Mais la question du risque suscite la controverse au niveau international.
Ralph Weichselbaum, directeur du département de radiothérapie et d’oncologie cellulaire de la faculté de médecine de l’université de Chicago, a soutenu que la radiothérapie ne devrait pas être utilisée ou testée dans des essais cliniques, dans un article co-écrit avec des universitaires de Duke, Stanford, et l’université du Nevada, Las Vegas.
Ils ont écrit dans la revue Radiotherapy and Oncology que si la gravité de la pandémie « a motivé des collègues à proposer des essais cliniques de radiothérapie à faible dose pour la pneumonie COVID-19 avec les meilleures intentions, nous pensons que sur la base des données disponibles, les risques potentiels de ces essais l’emportent sur les bénéfices potentiels ».
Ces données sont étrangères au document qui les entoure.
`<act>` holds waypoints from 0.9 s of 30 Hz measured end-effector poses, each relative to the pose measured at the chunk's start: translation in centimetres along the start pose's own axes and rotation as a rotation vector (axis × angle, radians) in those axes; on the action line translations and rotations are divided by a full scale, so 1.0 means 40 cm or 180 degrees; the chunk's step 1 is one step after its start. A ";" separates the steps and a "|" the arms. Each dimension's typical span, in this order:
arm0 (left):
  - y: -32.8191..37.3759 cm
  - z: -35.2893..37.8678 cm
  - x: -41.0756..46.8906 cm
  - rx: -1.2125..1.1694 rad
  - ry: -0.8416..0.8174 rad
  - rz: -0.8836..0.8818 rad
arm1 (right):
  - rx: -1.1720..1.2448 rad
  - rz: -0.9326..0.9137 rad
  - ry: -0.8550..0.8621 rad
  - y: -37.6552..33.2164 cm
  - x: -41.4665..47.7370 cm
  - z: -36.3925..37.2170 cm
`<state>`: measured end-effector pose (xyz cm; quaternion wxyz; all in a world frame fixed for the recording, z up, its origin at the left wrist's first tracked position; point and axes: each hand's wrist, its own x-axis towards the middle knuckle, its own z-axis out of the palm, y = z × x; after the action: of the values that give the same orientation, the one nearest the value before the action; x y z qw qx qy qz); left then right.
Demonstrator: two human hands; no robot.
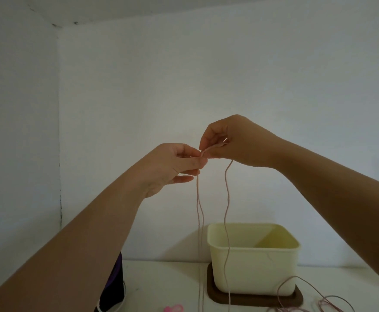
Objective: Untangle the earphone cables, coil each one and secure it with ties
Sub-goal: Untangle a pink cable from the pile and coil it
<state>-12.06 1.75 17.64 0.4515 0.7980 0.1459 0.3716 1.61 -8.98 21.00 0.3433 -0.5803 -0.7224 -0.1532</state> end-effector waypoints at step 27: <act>-0.134 0.034 -0.103 -0.2218 -0.0684 -0.0551 | 0.0689 0.1023 0.0352 0.215 -0.045 0.183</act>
<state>-13.35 1.52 10.88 0.7385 0.6156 0.0293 0.2735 7.58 -3.35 13.03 0.4628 -0.6385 -0.6129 -0.0495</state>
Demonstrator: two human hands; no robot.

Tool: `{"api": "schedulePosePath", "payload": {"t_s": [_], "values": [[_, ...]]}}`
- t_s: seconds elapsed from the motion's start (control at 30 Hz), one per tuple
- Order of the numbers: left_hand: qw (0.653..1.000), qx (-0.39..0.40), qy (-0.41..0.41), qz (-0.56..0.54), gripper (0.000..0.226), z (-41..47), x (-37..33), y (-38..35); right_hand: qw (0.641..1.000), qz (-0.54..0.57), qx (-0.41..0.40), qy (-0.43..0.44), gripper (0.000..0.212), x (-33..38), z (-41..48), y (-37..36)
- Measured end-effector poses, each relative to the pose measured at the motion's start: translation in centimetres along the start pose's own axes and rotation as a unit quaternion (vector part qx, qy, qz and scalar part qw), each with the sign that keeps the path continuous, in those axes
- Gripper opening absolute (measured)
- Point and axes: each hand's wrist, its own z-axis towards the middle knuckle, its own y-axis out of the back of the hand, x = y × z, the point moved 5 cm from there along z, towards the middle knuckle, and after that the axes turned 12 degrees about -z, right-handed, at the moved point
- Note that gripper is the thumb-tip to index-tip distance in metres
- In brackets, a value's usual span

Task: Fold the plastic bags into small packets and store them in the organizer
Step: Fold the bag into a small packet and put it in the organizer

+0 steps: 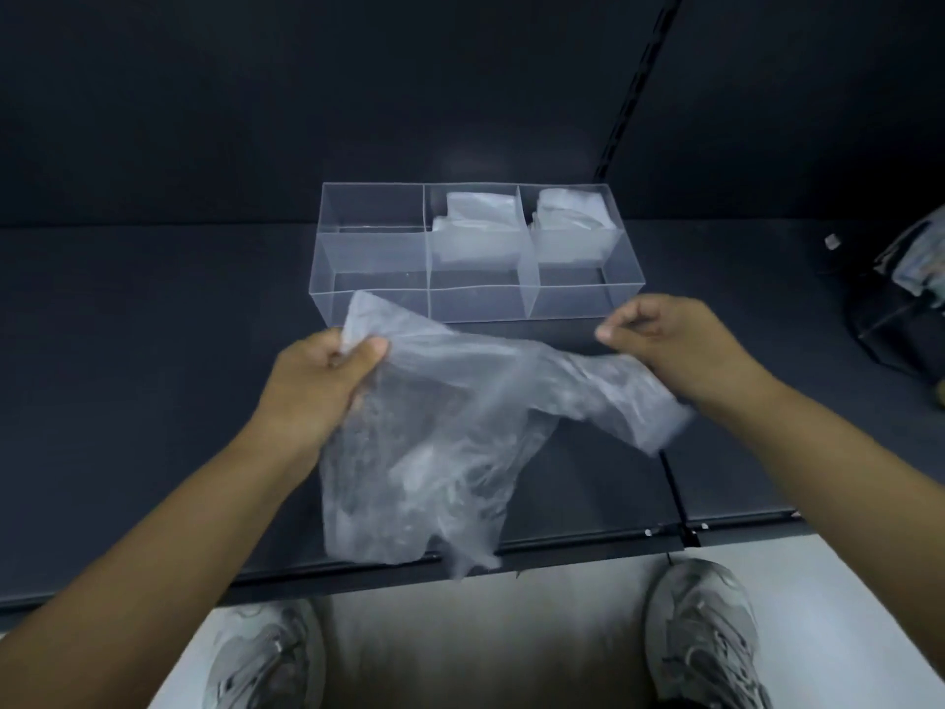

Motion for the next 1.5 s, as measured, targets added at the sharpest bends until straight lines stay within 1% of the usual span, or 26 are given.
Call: {"api": "schedulePosePath", "payload": {"t_s": [0.07,0.13,0.17,0.23,0.3,0.37,0.43,0.5,0.57,0.63,0.7,0.73,0.8,0.87,0.97,1.03,1.07,1.1,1.13,1.17,1.23,1.27,1.3,1.33,1.43,1.5], "values": [[0.999,-0.027,0.011,0.027,0.025,0.6,1.1,1.3,0.999,0.054,-0.005,-0.004,0.033,-0.9,-0.4,0.7],[0.998,-0.048,0.017,0.046,0.037,1.1,1.8,2.2,0.992,0.108,0.057,0.02,0.048,-0.7,-1.1,0.0],[0.998,-0.052,0.019,0.043,0.041,1.2,2.1,2.5,0.988,0.11,0.099,0.033,0.051,-0.4,-1.4,-0.5],[0.998,-0.056,0.02,0.038,0.047,1.5,2.6,2.9,0.983,0.063,0.168,0.037,0.046,0.0,-1.9,-2.0],[0.997,-0.062,0.016,0.039,0.049,1.7,3.0,3.2,0.978,0.0,0.208,0.011,0.046,-0.1,-1.9,-3.8],[0.997,-0.071,0.014,0.039,0.046,2.0,3.3,3.5,0.975,-0.034,0.221,-0.009,0.041,-0.4,-1.8,-5.4],[0.996,-0.082,0.013,0.043,0.043,2.2,3.7,3.7,0.976,-0.05,0.214,-0.002,0.024,-0.5,-1.8,-6.2],[0.994,-0.097,0.013,0.045,0.048,2.4,3.9,4.1,0.976,-0.042,0.212,-0.012,0.016,-1.2,-1.7,-5.8],[0.992,-0.12,0.01,0.034,0.047,2.6,4.1,4.8,0.976,-0.007,0.217,-0.021,0.015,-1.8,-1.5,-4.5],[0.991,-0.133,0.009,0.027,0.042,3.0,4.2,5.4,0.978,0.073,0.188,-0.048,0.02,-2.5,-1.1,-2.8],[0.991,-0.127,0.008,0.037,0.04,3.4,4.3,5.2,0.973,0.154,0.151,-0.082,0.028,-3.2,-0.6,-1.6],[0.992,-0.121,0.008,0.035,0.039,3.5,4.3,4.9,0.973,0.17,0.132,-0.079,0.022,-3.3,-0.3,-1.3],[0.993,-0.114,0.007,0.02,0.037,3.7,4.2,4.2,0.982,0.163,0.059,-0.069,0.008,-3.6,0.6,-1.0],[0.994,-0.113,0.008,0.011,0.034,3.7,4.1,3.7,0.982,0.157,-0.046,-0.095,0.012,-4.3,1.5,-0.5],[0.992,-0.12,0.037,-0.013,0.03,3.1,3.9,3.8,0.961,0.14,-0.194,-0.136,0.025,-5.3,1.5,0.4],[0.988,-0.097,0.088,-0.083,0.03,2.2,3.9,3.9,0.957,0.106,-0.244,-0.118,0.021,-4.5,-0.1,0.0],[0.984,-0.077,0.115,-0.114,0.032,1.5,4.0,4.0,0.962,0.097,-0.24,-0.093,0.014,-3.6,-1.4,-0.8],[0.98,-0.057,0.141,-0.13,0.035,0.7,4.2,4.3,0.971,0.095,-0.211,-0.063,0.009,-2.6,-2.8,-2.0],[0.975,-0.041,0.165,-0.141,0.039,-0.3,4.6,4.7,0.982,0.093,-0.159,-0.035,0.011,-1.6,-4.4,-3.6],[0.97,-0.029,0.186,-0.156,0.041,-1.6,5.0,5.0,0.993,0.086,-0.086,-0.007,0.014,-0.5,-6.1,-5.5],[0.955,-0.016,0.22,-0.197,0.045,-4.3,6.0,5.6,0.995,0.062,0.065,0.041,0.034,1.5,-9.4,-8.9],[0.949,-0.011,0.232,-0.212,0.047,-5.7,6.5,5.7,0.991,0.054,0.113,0.048,0.041,2.0,-10.5,-10.2],[0.946,-0.001,0.242,-0.217,0.047,-7.0,6.9,5.6,0.989,0.046,0.132,0.047,0.044,2.2,-11.1,-11.2],[0.944,0.011,0.248,-0.216,0.048,-8.1,7.3,5.5,0.99,0.037,0.131,0.044,0.041,2.3,-11.3,-11.7],[0.943,0.028,0.269,-0.193,0.044,-9.9,8.3,4.8,0.996,0.031,0.072,0.054,0.008,2.9,-10.5,-12.0],[0.942,0.003,0.279,-0.186,0.032,-9.9,8.6,4.7,0.998,0.035,0.018,0.042,0.02,2.0,-9.7,-11.2]]}}
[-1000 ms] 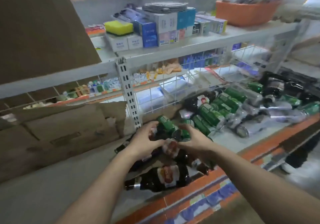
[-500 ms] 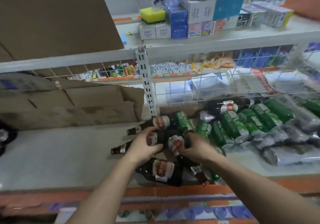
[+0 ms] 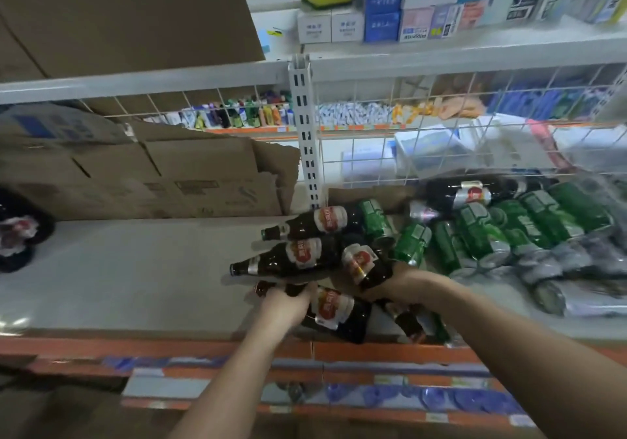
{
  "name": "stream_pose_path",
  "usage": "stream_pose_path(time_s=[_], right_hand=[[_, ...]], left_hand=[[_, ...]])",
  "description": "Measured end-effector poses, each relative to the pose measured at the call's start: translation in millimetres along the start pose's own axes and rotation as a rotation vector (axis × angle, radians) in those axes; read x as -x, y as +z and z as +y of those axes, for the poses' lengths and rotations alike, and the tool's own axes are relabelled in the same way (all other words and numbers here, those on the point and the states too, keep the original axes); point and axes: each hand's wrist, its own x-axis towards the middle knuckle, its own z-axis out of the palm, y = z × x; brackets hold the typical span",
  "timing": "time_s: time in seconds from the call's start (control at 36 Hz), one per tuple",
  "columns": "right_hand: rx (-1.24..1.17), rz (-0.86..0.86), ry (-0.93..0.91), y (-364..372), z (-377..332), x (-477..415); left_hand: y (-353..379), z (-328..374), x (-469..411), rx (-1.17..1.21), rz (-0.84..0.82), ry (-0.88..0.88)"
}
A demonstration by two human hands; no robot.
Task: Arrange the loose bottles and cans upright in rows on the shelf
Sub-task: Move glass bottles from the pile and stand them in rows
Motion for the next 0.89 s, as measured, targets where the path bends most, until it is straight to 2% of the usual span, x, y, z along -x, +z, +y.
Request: stream_pose_path(time_s=[0.06, 0.11, 0.22, 0.31, 0.44, 0.61, 0.72, 0.89], right_hand=[[0.146, -0.042, 0.088, -18, -11, 9], [0.242, -0.013, 0.099, -40, -26, 19], [0.394, 0.226, -0.082, -79, -57, 32], [0.445, 0.338, -0.224, -91, -81, 31], [0.393, 0.352, -0.366, -75, -108, 24], [0.319, 0.37, -0.386, -71, -97, 17], [0.283, 0.361, -0.404, -72, -93, 17], [0.217, 0.356, -0.417, -65, -89, 12]], left_hand=[[8, 9, 3, 0.019, -0.047, 0.073], [14, 17, 7, 0.045, -0.064, 0.064], [22, 22, 7, 0.271, -0.008, -0.029], [24, 24, 8, 0.348, 0.004, -0.011], [26, 25, 10, 0.479, -0.009, -0.023], [31, 11, 19, 0.598, 0.072, 0.019], [25, 10, 31, 0.565, 0.214, 0.118], [3, 29, 32, 0.462, 0.239, 0.284]])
Ils ont fait valoir que la radiothérapie pourrait finir par provoquer des cancers chez les patients à l’avenir, et ont écrit que les preuves sont actuellement « insuffisantes pour exposer les patients COVID-19 aux risques de l’exposition aux radiations dans un essai clinique ».
Mais un groupe de sept experts médicaux, venus d’Italie, de Nouvelle-Zélande et des États-Unis, n’était pas d’accord et a rédigé une réponse : « Avec un consentement éclairé complet, il s’agit d’un risque tardif raisonnable pour les patients âgés, contrebalancé par une réduction potentielle de la morbidité ou de la mortalité liée à la COVID-19 en quelques semaines ».